## Last Quarter’s Final

1. Let $f(x) = {1\over{x^2}}$. Compute $f'(x)$ using the definition (the limit of a difference quotient).

2. Differentiate (find $D_x(f)$):
a. $f(x) = 5^{3x}$

b. $f(x) = \log_2(x^3)$

c. $f(x) = \arctan({1\over x})$

3. Find formulas for $y'$ using a. logarithmic differentiation and b. the “Quotient Rule”, where $= {{(2x+1)^2}\over x}$.

4. Evaluate the limits (where defined; “DNE” for any that are not):
a. $\lim_{x\rightarrow 3}{{x-3}\over{|x-3|}}$
b. $\lim_{x\rightarrow \infty} {{3x^2 + 5x - 11}\over{2x^2 + 7}}$
c. $\lim_{x\rightarrow 0} {{e^x-1}\over{e^{2x}-1}}$

5. Find the equation of the line tangent to g(x) = ln(x) at x = 1.

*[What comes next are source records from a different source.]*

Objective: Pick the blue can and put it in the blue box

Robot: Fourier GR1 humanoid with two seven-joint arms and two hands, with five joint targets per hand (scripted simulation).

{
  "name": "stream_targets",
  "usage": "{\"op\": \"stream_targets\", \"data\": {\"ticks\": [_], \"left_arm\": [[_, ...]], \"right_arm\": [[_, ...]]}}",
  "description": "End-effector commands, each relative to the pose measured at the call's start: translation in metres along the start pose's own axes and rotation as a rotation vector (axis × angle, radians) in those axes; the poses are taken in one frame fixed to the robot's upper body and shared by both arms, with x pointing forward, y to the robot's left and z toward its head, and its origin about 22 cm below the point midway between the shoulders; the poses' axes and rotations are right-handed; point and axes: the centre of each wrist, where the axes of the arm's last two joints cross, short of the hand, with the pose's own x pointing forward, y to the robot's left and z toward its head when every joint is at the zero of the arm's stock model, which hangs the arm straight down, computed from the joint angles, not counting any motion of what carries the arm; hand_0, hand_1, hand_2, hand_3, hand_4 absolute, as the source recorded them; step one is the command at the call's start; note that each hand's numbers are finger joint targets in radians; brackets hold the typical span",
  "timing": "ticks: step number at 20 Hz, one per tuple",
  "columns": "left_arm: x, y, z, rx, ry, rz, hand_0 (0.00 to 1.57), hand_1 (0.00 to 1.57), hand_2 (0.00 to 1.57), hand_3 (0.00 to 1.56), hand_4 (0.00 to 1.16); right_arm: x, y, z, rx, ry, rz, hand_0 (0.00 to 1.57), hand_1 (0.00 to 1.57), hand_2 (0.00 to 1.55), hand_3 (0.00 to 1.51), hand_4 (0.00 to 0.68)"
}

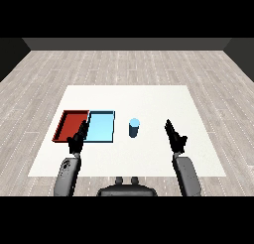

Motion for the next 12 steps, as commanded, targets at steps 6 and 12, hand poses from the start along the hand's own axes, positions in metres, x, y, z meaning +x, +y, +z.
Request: {"op": "stream_targets", "data": {"ticks": [6,12], "left_arm": [[-0.005,0.007,0.007,0.001,-0.035,0.026,0.00,0.00,0.00,0.00,0.00],[0.021,0.006,-0.006,-0.022,-0.454,0.135,0.00,0.00,0.00,0.00,0.00]], "right_arm": [[0.023,0.051,-0.052,-0.038,-0.062,0.036,0.00,0.00,0.00,0.00,0.000],[0.045,0.030,-0.064,0.082,-0.284,-0.171,0.00,0.00,0.00,0.00,0.000]]}}
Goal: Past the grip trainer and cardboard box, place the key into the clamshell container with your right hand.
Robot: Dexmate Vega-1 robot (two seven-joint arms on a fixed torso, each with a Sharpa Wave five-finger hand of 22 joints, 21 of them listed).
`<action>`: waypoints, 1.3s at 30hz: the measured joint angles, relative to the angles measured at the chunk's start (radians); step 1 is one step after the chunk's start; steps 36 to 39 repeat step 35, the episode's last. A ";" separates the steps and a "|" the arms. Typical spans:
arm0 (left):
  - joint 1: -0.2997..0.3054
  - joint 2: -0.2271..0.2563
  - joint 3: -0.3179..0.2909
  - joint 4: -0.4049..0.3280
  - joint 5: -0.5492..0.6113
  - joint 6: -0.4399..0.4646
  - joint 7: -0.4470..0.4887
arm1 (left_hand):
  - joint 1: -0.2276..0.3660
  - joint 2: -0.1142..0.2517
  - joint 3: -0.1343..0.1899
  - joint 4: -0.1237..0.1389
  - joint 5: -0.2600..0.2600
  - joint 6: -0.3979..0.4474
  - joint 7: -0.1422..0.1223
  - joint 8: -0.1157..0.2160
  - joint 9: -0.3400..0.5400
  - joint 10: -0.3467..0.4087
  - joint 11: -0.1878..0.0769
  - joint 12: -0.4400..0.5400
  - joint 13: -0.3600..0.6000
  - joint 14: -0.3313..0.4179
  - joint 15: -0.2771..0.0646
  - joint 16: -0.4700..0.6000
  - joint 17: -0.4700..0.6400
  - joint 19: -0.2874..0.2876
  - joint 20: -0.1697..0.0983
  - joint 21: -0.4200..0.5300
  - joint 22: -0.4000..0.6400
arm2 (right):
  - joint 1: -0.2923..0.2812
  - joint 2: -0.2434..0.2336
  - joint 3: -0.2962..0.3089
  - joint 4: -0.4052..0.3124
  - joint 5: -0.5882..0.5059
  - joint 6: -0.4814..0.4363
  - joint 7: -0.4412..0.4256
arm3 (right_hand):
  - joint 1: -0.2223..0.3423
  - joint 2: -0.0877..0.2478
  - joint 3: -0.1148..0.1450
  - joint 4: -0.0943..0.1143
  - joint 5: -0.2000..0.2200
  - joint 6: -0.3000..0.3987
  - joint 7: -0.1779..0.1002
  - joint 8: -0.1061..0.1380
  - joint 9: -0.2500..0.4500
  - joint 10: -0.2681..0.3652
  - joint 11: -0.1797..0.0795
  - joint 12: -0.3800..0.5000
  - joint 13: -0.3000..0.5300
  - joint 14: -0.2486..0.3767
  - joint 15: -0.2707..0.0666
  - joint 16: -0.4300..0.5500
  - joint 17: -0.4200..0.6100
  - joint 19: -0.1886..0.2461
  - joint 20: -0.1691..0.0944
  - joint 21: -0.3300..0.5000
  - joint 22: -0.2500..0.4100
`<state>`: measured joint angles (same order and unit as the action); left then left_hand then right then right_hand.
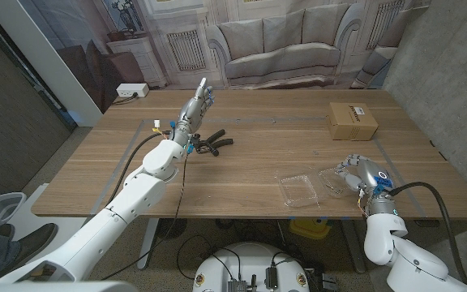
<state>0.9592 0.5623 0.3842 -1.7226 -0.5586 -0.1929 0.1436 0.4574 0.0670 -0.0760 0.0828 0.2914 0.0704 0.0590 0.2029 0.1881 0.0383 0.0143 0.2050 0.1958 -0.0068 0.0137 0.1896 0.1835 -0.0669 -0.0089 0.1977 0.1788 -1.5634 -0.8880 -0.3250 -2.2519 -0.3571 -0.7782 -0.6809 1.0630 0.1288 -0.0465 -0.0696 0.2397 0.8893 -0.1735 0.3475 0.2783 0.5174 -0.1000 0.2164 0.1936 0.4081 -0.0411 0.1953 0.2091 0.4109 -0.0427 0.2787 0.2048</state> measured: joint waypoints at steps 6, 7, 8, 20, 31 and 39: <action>0.003 0.000 -0.003 0.006 -0.005 -0.011 -0.007 | 0.000 0.000 0.000 0.000 -0.006 0.000 0.000 0.000 0.000 0.000 0.000 0.000 0.000 0.000 0.000 0.000 0.000 0.000 0.000 0.000 0.000 | -0.002 -0.003 0.000 -0.015 -0.013 -0.006 -0.007 | -0.015 0.004 -0.003 0.005 -0.008 0.000 0.000 -0.005 0.000 -0.002 -0.002 0.000 0.000 0.000 0.000 0.000 0.000 0.000 0.000 -0.005 0.000; 0.003 0.000 -0.004 0.006 -0.005 -0.011 -0.007 | 0.000 0.000 -0.003 0.003 -0.008 0.000 0.000 0.000 0.000 0.000 0.000 0.000 0.000 0.000 0.000 0.000 0.000 0.000 0.000 0.000 0.000 | -0.002 -0.004 -0.001 -0.018 -0.015 -0.007 -0.007 | -0.015 0.003 -0.004 0.007 -0.008 0.000 0.000 -0.005 0.000 -0.002 -0.002 0.000 0.000 0.000 0.000 0.000 0.001 0.000 0.000 -0.005 0.000; 0.003 0.000 -0.005 0.008 -0.006 -0.014 -0.009 | 0.000 0.000 -0.004 0.004 -0.008 0.000 0.000 0.000 0.000 0.000 0.000 0.000 0.000 0.000 0.000 0.000 0.000 0.000 0.000 0.000 0.000 | -0.002 -0.005 -0.001 -0.019 -0.018 -0.009 -0.007 | -0.015 0.003 -0.004 0.007 -0.008 0.000 0.000 -0.005 0.000 -0.002 -0.002 0.000 0.000 0.000 0.000 0.000 0.002 0.000 0.000 -0.005 0.000; -0.012 0.001 -0.008 0.036 -0.020 -0.027 -0.041 | 0.004 0.004 -0.004 0.004 -0.008 0.005 0.006 0.000 0.000 0.000 0.000 0.000 0.000 0.000 0.000 0.000 0.000 0.000 0.000 0.000 0.000 | 0.008 -0.015 -0.009 -0.062 -0.053 -0.041 -0.003 | -0.028 0.008 -0.002 0.012 -0.015 -0.003 0.004 -0.005 0.000 -0.002 -0.002 0.000 0.000 0.000 0.000 0.000 0.003 0.000 0.000 -0.005 0.000; -0.036 0.004 -0.012 0.088 -0.044 -0.044 -0.090 | 0.004 0.004 -0.004 0.004 -0.008 0.011 0.000 0.000 0.000 0.000 0.000 0.000 0.000 0.000 0.000 0.000 0.000 0.000 0.000 0.000 0.000 | 0.018 -0.019 -0.029 -0.107 -0.114 -0.101 0.003 | -0.036 0.008 -0.004 0.015 -0.015 -0.003 0.004 -0.005 0.000 -0.002 -0.002 0.000 0.000 0.000 0.000 0.000 0.003 -0.003 -0.004 -0.005 0.000; -0.048 0.004 -0.012 0.112 -0.053 -0.053 -0.119 | 0.004 0.004 -0.004 0.004 -0.008 0.011 0.000 0.000 0.000 0.000 0.000 0.000 0.000 0.000 0.000 0.000 0.000 0.000 0.000 0.000 0.000 | 0.027 -0.019 -0.049 -0.126 -0.139 -0.125 0.005 | -0.036 0.008 -0.004 0.015 -0.015 -0.003 0.004 -0.005 0.000 -0.002 -0.002 0.000 0.000 0.000 0.000 0.000 0.002 -0.003 -0.004 -0.005 0.000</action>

6. Use implicit differentiation to find ${{dy}\over{dx}}$ given that $y = e^{xy} + x^2$.

7. Find an algebraic formula for cos(arctan(x)) using a sketch of a right triangle.

8. Compute the second derivative, ${{d^2 y}\over{dx^2}}$, where $y = \sin(x) + xe^x$.

9. A balloon rises at a rate of 10 feet per second from a point on the ground 100 feet from an observer. Find the rate of change of the angle of elevation of the balloon from the observer when the balloon is 100 feet off the ground.

10. Find (both co-ordinates of) the local extrema and inflection point for the cubic function $y = x^3 - 9x - 27$. Sketch the curve.

11. Estimate $\root3\of{123}$ using a tangent line approximation (hint: $\root3\of{125} = 5$).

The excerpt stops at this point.